On our last day in Kerala, we drove south on a crystal clear afternoon to the red cliff-fringed Varkala Beach. We wandered down the soft sands and were easily coaxed into the water. Kaberi ignored the numerous leering Indian men, but was a little uncomfortable to be the only Indian woman on the beach sporting a bikini in lieu of a sari. After a thorough saltwater drenching, we dried off quickly and headed to the airport. On the way, we passed a government research facility that was once home to Vik’s namesake, Vikram Sarabhai, the father of Indian space research.
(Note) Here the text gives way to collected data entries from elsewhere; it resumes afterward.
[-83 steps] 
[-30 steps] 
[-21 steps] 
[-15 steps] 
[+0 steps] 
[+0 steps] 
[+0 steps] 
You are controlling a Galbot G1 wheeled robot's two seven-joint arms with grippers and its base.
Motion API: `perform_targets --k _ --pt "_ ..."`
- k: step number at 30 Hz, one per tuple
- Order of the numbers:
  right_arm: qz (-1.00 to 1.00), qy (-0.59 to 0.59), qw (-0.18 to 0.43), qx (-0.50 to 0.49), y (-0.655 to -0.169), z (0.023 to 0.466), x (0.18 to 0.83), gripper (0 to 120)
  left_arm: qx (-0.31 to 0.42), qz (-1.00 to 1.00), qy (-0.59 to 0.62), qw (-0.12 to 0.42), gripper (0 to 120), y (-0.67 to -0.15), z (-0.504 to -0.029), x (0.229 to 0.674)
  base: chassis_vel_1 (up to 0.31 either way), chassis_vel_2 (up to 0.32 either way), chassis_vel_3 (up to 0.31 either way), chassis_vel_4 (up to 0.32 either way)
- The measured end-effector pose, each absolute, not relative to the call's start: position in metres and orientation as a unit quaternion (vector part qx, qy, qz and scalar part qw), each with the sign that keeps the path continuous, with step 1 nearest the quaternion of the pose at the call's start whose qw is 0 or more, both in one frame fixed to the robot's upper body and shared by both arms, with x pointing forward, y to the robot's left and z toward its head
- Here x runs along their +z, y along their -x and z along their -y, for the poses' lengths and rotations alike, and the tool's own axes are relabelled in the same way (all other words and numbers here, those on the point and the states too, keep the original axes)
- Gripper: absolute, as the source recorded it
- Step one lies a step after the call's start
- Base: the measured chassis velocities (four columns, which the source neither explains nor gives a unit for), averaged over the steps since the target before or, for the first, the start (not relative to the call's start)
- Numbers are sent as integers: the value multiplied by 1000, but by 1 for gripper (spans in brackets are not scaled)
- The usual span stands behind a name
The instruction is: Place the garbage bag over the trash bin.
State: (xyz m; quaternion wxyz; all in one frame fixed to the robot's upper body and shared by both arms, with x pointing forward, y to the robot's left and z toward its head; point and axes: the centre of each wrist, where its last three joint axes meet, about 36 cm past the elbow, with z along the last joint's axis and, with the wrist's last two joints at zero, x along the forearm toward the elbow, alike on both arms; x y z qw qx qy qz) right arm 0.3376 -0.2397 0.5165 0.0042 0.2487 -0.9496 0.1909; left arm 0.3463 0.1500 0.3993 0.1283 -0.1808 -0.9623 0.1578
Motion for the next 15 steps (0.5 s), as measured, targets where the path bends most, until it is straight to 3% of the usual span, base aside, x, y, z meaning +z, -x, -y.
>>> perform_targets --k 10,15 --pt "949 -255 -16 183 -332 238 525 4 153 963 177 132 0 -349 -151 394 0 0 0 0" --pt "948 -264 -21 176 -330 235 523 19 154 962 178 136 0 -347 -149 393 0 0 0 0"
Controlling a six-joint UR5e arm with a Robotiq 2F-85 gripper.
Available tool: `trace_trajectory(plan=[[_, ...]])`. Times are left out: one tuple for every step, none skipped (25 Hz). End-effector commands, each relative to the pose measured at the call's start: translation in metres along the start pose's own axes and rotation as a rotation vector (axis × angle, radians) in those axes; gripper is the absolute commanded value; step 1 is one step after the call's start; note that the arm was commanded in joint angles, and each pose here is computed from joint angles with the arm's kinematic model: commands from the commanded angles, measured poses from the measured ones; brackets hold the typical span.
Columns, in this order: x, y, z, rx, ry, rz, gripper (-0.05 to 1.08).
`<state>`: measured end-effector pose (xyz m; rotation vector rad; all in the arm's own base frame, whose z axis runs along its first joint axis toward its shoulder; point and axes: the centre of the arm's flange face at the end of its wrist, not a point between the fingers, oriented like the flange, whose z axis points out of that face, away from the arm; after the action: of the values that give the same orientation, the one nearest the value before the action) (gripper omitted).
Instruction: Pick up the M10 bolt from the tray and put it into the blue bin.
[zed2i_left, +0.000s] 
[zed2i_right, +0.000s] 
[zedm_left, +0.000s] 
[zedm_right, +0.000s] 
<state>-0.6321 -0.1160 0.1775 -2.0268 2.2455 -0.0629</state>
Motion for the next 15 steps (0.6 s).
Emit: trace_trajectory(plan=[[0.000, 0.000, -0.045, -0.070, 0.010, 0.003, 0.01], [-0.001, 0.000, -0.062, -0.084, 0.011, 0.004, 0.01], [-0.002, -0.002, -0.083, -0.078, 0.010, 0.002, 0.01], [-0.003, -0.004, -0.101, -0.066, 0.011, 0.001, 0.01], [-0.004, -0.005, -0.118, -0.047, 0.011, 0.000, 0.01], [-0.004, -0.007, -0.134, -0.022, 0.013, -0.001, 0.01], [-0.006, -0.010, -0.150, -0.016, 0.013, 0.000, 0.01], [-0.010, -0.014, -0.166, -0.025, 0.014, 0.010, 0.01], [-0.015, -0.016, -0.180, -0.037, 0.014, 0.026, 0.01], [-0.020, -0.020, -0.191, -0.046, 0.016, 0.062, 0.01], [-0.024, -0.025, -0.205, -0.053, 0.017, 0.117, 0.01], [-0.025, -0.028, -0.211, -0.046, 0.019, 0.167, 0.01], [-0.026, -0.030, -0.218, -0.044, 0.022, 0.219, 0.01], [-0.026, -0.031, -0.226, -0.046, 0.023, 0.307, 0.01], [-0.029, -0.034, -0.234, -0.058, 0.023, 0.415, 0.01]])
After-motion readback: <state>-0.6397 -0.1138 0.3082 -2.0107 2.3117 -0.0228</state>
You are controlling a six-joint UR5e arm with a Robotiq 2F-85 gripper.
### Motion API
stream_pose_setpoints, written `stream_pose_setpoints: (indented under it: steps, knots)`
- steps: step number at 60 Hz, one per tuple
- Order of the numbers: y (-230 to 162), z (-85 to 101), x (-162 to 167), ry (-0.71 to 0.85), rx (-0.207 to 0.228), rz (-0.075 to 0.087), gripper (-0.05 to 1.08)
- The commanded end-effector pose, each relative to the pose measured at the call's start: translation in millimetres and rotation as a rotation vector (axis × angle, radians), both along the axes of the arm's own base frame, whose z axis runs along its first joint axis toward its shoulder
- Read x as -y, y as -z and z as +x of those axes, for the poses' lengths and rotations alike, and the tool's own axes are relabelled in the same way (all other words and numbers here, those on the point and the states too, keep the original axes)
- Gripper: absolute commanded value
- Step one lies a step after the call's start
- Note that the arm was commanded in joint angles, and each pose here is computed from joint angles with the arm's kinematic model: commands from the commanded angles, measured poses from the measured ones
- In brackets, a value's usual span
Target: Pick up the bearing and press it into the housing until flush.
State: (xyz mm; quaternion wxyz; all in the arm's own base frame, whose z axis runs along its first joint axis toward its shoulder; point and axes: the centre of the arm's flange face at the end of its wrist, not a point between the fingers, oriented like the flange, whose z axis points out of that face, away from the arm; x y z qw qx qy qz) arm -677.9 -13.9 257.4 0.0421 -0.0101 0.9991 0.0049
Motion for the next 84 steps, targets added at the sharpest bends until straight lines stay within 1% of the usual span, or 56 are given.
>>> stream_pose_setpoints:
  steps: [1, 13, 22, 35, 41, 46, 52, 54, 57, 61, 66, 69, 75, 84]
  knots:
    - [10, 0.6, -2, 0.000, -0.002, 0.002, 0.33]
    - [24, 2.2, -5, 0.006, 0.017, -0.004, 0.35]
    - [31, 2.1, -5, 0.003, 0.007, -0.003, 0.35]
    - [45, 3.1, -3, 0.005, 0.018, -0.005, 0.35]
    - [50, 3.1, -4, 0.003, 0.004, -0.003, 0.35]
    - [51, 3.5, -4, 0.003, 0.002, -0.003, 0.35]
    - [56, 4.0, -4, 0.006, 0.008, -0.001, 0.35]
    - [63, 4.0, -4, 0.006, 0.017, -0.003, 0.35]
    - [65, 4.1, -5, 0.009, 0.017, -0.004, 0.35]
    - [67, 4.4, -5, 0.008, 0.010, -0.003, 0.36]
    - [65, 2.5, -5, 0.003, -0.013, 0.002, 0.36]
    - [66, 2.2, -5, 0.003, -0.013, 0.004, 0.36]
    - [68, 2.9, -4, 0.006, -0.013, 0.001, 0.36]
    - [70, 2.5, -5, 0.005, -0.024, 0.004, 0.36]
We then continued on to Trivandrum, a slowly-emerging tech hub and the capital of the state, to catch a 40-minute Indian Airlines flight to Bangalore. Ironically, we ended up spending nearly four times as long in Trivandrum Airport (150 minutes) waiting for a delayed plane than on the flight itself. Earlier in the day, government-owned Indian Airlines had agreed to merge with government-owned Air India in a move that will undoubtedly revolutionize the Indian airline industry. Well, maybe not.